Elle venait de remarquer que Rakma portait avec lassitude son sac de voyage; elle le lui prenait, le passait à Lépervié en le priant de le remettre au concierge de l'hôtel. Pendant ce temps, elles iraient rejoindre les enfants sur la digue.
—Monsieur le président me paraît un peu souffrant, insinua négligemment Rakma en évitant de regarder Mme Lépervié, quand elles furent seules.
Mme Lépervié parut gênée, dit précipitamment:
—Ah! vous vous êtes aperçue, vous aussi?
Et au bout d'un instant elle ajouta sèchement:
—Mais du tout. C'est une erreur. Je vous assure que le président va très bien, à présent. Tenez, portez donc ce pliant.

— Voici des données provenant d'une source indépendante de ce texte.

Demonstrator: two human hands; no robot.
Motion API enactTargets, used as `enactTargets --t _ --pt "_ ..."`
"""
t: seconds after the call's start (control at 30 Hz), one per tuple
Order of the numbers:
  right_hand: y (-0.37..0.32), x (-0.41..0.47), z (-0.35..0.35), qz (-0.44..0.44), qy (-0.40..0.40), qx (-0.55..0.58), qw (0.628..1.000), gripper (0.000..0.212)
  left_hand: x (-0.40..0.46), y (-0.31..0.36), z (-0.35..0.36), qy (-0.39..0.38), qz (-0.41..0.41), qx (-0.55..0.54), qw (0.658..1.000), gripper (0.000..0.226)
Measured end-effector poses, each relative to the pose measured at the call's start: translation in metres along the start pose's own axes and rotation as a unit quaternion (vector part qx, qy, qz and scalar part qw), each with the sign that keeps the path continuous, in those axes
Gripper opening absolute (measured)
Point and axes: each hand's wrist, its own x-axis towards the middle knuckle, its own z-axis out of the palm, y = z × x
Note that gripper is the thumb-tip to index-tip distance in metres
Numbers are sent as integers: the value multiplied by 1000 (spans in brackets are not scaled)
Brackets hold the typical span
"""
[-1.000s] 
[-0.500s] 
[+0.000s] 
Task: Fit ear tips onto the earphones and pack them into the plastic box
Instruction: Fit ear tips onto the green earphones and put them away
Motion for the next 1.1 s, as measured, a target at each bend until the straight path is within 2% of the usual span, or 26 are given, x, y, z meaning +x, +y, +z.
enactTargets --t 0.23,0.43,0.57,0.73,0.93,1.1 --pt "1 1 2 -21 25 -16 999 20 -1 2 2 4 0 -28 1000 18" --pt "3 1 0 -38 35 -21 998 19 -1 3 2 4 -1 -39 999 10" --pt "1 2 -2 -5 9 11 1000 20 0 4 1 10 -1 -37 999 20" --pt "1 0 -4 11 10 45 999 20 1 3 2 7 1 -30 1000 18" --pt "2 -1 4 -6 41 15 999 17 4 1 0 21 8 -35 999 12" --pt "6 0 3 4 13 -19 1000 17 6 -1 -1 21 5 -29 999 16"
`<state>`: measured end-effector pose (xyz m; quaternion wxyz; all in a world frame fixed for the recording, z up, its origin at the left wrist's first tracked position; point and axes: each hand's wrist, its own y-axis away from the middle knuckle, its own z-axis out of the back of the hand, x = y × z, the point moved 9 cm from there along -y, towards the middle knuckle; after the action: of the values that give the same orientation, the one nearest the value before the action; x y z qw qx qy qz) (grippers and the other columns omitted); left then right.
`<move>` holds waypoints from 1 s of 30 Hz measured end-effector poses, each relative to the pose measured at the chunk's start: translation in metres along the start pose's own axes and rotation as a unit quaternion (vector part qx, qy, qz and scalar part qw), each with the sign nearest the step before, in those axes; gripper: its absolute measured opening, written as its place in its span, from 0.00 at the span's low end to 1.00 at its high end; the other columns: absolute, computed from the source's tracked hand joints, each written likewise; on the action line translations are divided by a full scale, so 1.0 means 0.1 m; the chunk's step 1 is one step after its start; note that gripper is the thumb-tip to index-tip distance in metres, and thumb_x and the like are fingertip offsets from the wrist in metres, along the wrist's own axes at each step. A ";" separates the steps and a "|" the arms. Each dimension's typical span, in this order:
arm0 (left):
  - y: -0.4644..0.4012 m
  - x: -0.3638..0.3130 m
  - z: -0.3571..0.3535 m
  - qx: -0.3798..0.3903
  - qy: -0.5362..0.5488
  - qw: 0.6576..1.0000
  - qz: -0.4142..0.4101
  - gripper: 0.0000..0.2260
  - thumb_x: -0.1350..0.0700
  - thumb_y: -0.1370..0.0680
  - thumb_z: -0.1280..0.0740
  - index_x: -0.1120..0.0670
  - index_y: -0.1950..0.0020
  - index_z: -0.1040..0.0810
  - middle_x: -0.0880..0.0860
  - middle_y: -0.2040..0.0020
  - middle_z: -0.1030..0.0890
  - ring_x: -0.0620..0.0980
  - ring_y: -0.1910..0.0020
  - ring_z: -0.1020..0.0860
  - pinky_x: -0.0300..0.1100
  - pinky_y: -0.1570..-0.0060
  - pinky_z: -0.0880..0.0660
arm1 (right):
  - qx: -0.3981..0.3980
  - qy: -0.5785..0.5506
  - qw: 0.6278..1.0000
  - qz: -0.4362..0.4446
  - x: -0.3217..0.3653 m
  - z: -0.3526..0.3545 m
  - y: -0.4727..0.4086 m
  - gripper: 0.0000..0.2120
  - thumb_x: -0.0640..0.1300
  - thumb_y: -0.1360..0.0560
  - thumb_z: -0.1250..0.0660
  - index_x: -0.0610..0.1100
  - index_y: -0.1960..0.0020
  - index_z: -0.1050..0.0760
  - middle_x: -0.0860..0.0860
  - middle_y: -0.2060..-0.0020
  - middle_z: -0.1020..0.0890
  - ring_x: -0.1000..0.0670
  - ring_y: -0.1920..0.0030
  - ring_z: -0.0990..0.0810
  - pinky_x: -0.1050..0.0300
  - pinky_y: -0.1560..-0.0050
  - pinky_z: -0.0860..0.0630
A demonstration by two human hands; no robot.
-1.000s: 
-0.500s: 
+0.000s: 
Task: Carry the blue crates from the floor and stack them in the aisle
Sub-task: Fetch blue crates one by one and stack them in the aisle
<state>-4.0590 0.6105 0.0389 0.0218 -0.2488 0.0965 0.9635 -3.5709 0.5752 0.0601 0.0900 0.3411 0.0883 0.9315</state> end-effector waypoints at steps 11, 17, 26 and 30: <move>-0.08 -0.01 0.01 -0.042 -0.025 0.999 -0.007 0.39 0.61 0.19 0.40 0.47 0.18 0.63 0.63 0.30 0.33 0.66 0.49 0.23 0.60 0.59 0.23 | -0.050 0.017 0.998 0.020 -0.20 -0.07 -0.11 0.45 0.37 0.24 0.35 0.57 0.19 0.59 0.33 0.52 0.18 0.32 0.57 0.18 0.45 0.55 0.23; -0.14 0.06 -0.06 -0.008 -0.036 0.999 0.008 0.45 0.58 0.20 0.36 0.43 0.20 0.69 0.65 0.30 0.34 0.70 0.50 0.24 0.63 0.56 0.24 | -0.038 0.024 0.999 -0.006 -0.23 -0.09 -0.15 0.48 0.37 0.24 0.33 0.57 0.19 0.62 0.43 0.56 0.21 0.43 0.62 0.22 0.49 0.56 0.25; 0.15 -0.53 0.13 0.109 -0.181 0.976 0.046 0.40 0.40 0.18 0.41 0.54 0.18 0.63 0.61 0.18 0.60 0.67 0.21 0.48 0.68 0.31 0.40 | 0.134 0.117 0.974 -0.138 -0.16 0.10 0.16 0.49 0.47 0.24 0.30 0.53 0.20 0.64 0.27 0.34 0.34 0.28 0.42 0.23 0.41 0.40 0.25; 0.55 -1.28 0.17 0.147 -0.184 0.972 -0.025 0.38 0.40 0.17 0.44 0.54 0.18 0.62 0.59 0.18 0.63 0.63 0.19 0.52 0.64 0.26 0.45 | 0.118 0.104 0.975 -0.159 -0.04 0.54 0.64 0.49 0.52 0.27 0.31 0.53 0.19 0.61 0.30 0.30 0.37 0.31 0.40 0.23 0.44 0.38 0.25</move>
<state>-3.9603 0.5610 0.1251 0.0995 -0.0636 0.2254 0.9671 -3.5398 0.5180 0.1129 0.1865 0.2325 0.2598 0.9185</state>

—Oh! elle est femme, pensa Rakma. Elle veut me faire sentir qu'elle seule a le droit de prendre attention au président... À présent il va très bien... à présent que l'autre n'est plus là. L'autre..., moi peut-être! Oh! elle ne sait rien, et pourtant elle sait!... Eh bien, soit, je le porterai, ton pliant, comme la domestique que je suis, que tu me fais sentir que je suis. Mais porte ta croix, toi, jusqu'à ce que tu en tombes sur les genoux.
—Et cette pauvre parente, ma chère? demandait Mme Lépervié avec intérêt.